Remote (cloud API) — pattern used by OpenAI, Cohere, Voyage:

  • HTTP client (openai, cohere-ai, raw fetch)
  • Rate limiter via bottleneck
  • Retry with Retry-After honouring
  • getBaseUrl() returns configured endpoint
  • Typed errors for rate-limit / auth / quota

Local (on-device) — pattern used by ONNX, Ollama:

  • Process/daemon lifecycle management
  • No rate limiting (backpressure via provider's own concurrency)
  • Fallback behaviour if local service crashes (see OllamaEmbeddings#switchToFallback)
  • getBaseUrl() returns undefined (ONNX) or local socket (http://localhost:11434 for Ollama)
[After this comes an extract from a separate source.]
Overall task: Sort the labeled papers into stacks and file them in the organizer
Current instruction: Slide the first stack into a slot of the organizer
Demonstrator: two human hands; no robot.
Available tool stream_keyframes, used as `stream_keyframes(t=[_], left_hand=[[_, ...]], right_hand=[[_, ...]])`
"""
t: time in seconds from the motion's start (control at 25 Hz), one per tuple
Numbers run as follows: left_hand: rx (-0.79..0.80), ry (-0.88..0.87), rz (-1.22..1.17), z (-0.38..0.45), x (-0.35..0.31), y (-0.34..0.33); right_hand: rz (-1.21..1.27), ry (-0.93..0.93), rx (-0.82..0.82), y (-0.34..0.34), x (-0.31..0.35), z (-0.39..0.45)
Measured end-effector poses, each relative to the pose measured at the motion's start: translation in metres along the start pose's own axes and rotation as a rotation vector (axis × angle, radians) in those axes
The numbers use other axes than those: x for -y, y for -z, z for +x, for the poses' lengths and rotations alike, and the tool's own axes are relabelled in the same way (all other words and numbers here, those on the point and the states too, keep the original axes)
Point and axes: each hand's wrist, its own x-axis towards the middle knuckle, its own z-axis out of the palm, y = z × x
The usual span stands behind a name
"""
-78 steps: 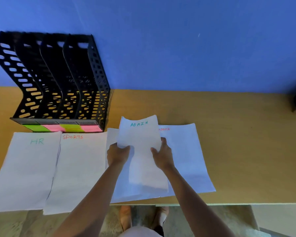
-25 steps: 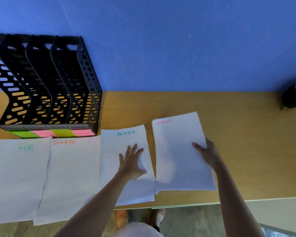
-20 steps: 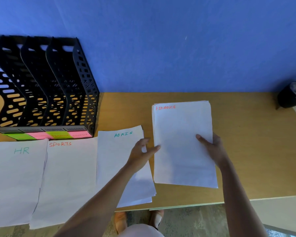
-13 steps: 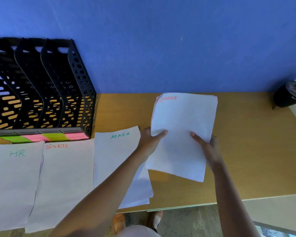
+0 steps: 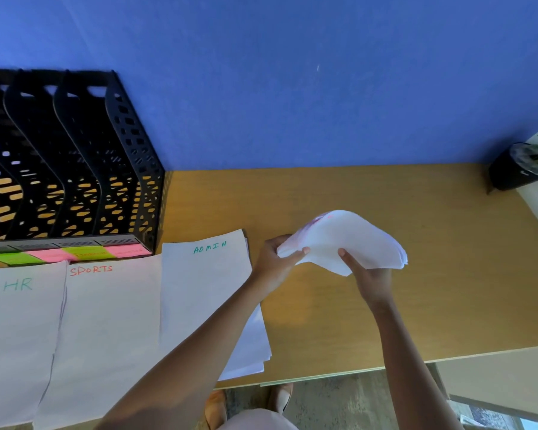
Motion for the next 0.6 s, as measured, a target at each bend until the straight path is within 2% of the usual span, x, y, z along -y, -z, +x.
stream_keyframes(t=[0.12,0.28,0.48,0.6], left_hand=[[0.012,0.015,0.021,-0.001,-0.007,0.000],[0.049,0.033,0.067,-0.003,-0.021,0.018],[-0.037,0.030,0.060,-0.008,-0.025,0.063],[-0.128,0.024,-0.034,-0.014,-0.028,0.093]], right_hand=[[-0.002,0.046,-0.032,-0.002,0.007,0.001],[-0.009,-0.004,-0.011,-0.011,0.022,0.006],[-0.025,-0.017,0.126,-0.046,0.037,0.013],[0.005,-0.024,0.197,-0.078,0.042,0.014]])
Copy the closest template to your situation.

Testing the Integration End-to-End

After registration:

export EMBEDDING_PROVIDER=acme
export ACME_API_KEY=...
npm run build
# then in Claude Code, re-connect the MCP server and:

Call index_codebase with forceReindex: true on a small test directory. If the provider succeeds, you should see a new collection {name}_{model}_{schemaVersion} with the new dimensions. Confirm via get_collection_info.

If health check fails at startup, the agent will receive INFRA_EMBEDDING_ACME_* error codes — check they're mapped correctly in your errors.ts.